Recorded information ::
/---

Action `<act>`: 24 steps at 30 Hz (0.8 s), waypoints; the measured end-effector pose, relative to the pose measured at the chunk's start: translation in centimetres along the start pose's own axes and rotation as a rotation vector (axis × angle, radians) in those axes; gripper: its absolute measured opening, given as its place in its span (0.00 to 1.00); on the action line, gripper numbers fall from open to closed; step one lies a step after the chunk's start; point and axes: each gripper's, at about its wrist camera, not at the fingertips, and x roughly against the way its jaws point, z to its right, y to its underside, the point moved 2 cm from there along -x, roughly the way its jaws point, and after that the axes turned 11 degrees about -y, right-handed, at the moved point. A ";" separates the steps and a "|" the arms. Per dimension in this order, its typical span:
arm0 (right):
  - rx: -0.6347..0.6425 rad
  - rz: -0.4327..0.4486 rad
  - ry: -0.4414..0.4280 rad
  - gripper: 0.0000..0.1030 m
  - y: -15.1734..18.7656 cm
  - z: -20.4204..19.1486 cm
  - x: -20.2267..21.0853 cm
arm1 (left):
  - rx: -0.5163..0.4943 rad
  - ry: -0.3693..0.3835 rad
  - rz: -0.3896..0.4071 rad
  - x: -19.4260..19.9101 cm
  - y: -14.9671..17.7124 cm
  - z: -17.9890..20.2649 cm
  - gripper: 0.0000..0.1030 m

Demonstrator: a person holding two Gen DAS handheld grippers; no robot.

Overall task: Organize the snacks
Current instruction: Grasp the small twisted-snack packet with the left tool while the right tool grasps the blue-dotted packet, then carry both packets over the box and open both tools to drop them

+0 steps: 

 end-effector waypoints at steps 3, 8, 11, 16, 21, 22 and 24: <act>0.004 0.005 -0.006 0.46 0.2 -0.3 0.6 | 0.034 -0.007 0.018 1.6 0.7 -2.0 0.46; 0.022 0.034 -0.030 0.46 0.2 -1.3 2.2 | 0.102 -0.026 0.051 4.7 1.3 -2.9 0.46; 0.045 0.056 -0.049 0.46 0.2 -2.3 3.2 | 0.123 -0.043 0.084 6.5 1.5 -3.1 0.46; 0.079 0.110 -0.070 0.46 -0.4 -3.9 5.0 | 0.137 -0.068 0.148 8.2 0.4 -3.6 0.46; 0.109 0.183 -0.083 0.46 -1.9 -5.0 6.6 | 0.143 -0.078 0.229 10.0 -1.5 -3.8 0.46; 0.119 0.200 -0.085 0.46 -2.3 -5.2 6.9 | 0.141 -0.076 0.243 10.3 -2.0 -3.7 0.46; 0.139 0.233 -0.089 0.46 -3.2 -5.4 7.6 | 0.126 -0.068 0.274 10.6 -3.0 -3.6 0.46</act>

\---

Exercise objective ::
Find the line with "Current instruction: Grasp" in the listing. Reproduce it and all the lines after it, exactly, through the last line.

Exercise output ::
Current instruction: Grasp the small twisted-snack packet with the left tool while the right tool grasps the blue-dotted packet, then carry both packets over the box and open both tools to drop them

+0 steps: 

 end-effector waypoints at steps 3, 8, 11, 16, 21, 22 and 24: <act>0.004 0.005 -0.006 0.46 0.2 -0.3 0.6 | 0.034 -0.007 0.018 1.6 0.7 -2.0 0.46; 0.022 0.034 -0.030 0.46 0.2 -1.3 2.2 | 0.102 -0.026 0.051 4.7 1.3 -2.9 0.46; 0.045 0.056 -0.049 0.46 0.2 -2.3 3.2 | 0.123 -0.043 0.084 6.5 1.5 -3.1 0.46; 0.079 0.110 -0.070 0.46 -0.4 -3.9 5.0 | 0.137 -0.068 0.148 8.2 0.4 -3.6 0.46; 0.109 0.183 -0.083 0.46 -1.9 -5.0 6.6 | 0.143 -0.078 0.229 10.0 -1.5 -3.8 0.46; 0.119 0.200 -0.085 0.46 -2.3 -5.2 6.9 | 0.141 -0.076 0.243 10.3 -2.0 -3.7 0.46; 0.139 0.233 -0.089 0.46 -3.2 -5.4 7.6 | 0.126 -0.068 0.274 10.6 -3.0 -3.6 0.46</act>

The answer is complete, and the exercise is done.